Berangkat dari penjelasan sebelumnya, hadirnya Perppu Cipta Kerja menunjukkan bagaimana instrumen undang-undang digunakan sebagai proses pertukaran kepentingan antara kekuasaan politik dengan pemilik modal. Sebagaimana paparan Sol Picciotto, pembentukan sebuah undang-undang tidaklah lepas dari kepentingan pemilik modal yang sangat mengutamakan stabilitas pasar. Melalui praktik regulatory competition, Perppu Cipta Kerja hadir sebagai jalan menang berkompetisi dengan berbagai negara untuk menarik para para pebisnis dan investor dengan mewujudkan kondisi-kondisi paling nyaman bagi pasar (Piciotto 2011). Senada dengan Presiden Joko Widodo yang menyatakan bahwa terbitnya perppu merupakan jalan pintas untuk memberikan kepastian dan menyediakan perangkat hukum bagi para investor.

Di tengah menguatnya praktik neoliberalisme, kepentingan pemodal, investasi, dan perdagangan bebas menjadi lebih dominan mempengaruhi orientasi kebijakan pemimpin negara yang mengedepankan pertumbuhan ekonomi. Namun, wacana pertumbuhan ekonomi melalui UU Cipta Kerja, menempatkan HAM dan kesejahteraan sosial dalam keadaan yang mencekam. Melalui “Omnibus Law dan HAM”, Herlambang menjumpai muatan undang-undang yang berpotensi tinggi menyingkirkan hak asasi manusia dan mengorbankan perlindungan bagi kelompok buruh sebagai penopang pertumbuhan ekonomi. Melalui market friendly human rights paradigm, HAM hanya dilihat berdasarkan kepentingannya untuk ada dan tak bertentangan dengan kepentingan-kepentingan ramah investasi tersebut. Hak asasi dibatasi, diseleksi, dan atau dibonsai sejauh tak menabrak prioritas ekonomi (Wiratraman 2020).

Beriringan dengan mandeknya kanal politik progresif akibat relasi kekuasaan oligarkis (Mudhoffir 2021), DPR yang diharapkan dapat menjadi kanal penyaluran aspirasi warga sipil tidak berdaya dihadapan lembaga eksekutif saat menerbitkan Perppu Cipta Kerja. Alih-alih mengindahkan akumulasi penolakkan publik terhadap muatan UU Cipta Kerja sejak pertama kali muncul dalam diskursus publik, DPR justru mengesahkan perppu tersebut menjadi undang-undang. Keadaan tersebut mempertontonkan adegan mesra antara pemerintah, DPR, dan pemilik modal dalam memuaskan hasrat kepentingan kapitalnya.

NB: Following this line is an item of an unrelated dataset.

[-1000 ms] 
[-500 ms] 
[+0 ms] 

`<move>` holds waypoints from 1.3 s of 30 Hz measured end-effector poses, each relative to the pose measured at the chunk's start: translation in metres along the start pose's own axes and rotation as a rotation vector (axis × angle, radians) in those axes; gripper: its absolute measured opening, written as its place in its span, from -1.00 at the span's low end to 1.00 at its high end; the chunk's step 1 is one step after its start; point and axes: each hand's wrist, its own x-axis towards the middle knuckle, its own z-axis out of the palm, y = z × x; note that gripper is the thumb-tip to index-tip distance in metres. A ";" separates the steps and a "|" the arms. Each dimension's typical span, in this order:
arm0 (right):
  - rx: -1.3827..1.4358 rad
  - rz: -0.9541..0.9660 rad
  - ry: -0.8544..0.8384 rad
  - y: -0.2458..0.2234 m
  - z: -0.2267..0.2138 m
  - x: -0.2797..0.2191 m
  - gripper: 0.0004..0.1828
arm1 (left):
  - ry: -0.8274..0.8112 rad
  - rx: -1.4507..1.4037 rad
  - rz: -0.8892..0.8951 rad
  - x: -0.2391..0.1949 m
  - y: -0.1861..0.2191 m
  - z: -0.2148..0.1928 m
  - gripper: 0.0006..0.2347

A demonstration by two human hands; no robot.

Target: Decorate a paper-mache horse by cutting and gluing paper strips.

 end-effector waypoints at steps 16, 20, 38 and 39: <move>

Oligarki menyetir panggung politik menjadi pentas untuk meraup kepentingan privatnya. Melalui Perppu Cipta Kerja, hukum menjadi alat untuk melegitimasi penindasan hak sipil, ekonomi, sosial, politik, hingga lingkungan hidup, dan memuluskan nafsu kepentingan bagi para elite kapital.

Referensi

Hadiz, Vedi R dan Robinson, R. (2004). Reorganizing Power in Indonesia: The Political Oligarchy in an Age of Market. London: Routledge.

Wiratraman, H.P.; Anggraini, L; Istiqomah, M. 2022. “Negara Hukum dalam Cengkeraman Oligarki”, dalam Outlook LP3ES, Kemunduran Demokrasi dan Resiliensi Masyarakat Sipil. Jakarta: LP3ES, pp. 73–89

Wiratraman, H.P. “Omnibus Law dan HAM”, Harian Jawa Pos, 10 Maret 2020.

Piciotto, Sol. 2011. Regulating Global Corporate Capitalism. Cambridge: Cambridge University Press.